At the end of the day, we headed home generously loaded up with rolls as well as a loaf of this delightful bread and an invitation to come back often, which we did. And so when I cook up a batch of Janet’s bread, I am never just making bread. I am visiting our old 2 bedroom apartment in the married residence, thinking of old friends, remembering cold November nights and my daughter's first unassisted steps. Sometimes I even share some of these memories with the children as they watch me knead, punch and rise the dough. But I have never, ever been able to make my batch stretch into 8 loaves AND rolls too. I think the closest I have come is 4 loaves and 2 dozen rolls. (This could be because I have never been patient enough to wait through four full risings!) Still it is my favourite bread recipe and always will be.

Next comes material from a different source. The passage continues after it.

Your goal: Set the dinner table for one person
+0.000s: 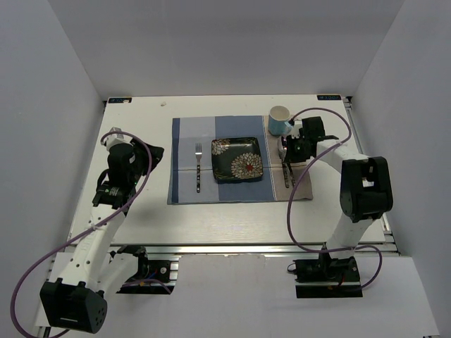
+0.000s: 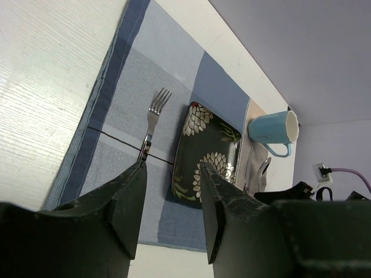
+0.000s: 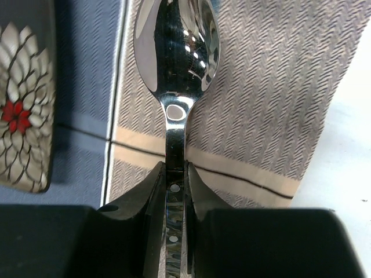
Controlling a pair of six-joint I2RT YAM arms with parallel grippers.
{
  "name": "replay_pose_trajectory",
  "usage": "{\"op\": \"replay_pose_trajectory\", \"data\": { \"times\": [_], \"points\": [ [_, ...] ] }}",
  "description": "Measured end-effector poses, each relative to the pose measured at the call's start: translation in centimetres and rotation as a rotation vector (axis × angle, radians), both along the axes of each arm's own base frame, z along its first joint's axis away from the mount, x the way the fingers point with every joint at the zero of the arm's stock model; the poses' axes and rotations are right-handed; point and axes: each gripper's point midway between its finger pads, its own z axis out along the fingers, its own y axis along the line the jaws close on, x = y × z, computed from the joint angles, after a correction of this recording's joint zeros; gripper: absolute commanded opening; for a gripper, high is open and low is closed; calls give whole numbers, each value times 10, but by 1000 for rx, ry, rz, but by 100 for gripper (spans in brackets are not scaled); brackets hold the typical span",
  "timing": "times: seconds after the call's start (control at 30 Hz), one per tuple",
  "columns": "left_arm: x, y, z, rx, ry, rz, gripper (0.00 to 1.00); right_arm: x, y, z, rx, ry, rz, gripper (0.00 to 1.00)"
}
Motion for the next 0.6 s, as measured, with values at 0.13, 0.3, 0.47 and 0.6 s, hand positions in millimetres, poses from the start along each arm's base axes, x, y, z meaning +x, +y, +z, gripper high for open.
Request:
{"op": "replay_pose_trajectory", "data": {
  "times": [0.13, 0.3, 0.47, 0.6],
  "points": [
    [0, 0, 0, 0, 0, 0, 53, 8, -2, -4, 12, 13, -28, 0],
    [0, 0, 0, -1, 1, 0, 53, 19, -1, -10, 22, 26, -45, 10],
    [0, 0, 0, 0, 2, 0, 53, 19, -1, -17, 24, 45, -46, 18],
    [0, 0, -1, 0, 3, 0, 53, 18, -2, -20, 23, 54, -50, 29]
  ]
}}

Shortening/Butter or Margarine
After putting water on to boil prepare a small bowl of
1/2 cup of tepid water in which you dissolve a teaspoon or two of sugar (or honey)
Sprinkle over this bowl of tepid water 1 - 2 Tablespoons of yeast.
When the water come to a boil
Pour 3 cups of the boiled water over the following ingredients (that have been placed in a large bowl):
1 heaping tablespoon of shortening (or butter or margarine)
1 handful of salt
3 handfuls of sugar (or ½ cup of honey)
Stir until all ingredients are dissolved.
Once the yeast has risen (usually in about 10 minutes) check the large bowl that has the boiled water in it and see if the water has cooled to tepid temperature. If it has not, add enough water until it is tepid.
At this point you add the yeast to the larger bowl and stir it in.
Then you begin to stir/add in flour until the dough begins to come away from the bowl. (This has, for me, varied from 8 cups to as much as 16 cups) When you first begin to add flour you can substitute some of the flour with wheat germ and,or whole wheat flour. I have played around with this a lot - always with delightful results)
Allow the kneaded dough to rise once to just barely double its size in a large greased bowl - covered with a damp towel. After punching it down allow it double or a little more than double its size another full two times. For the fourth rising allow it to rise in the greased bread pans while you preheat your oven at 350.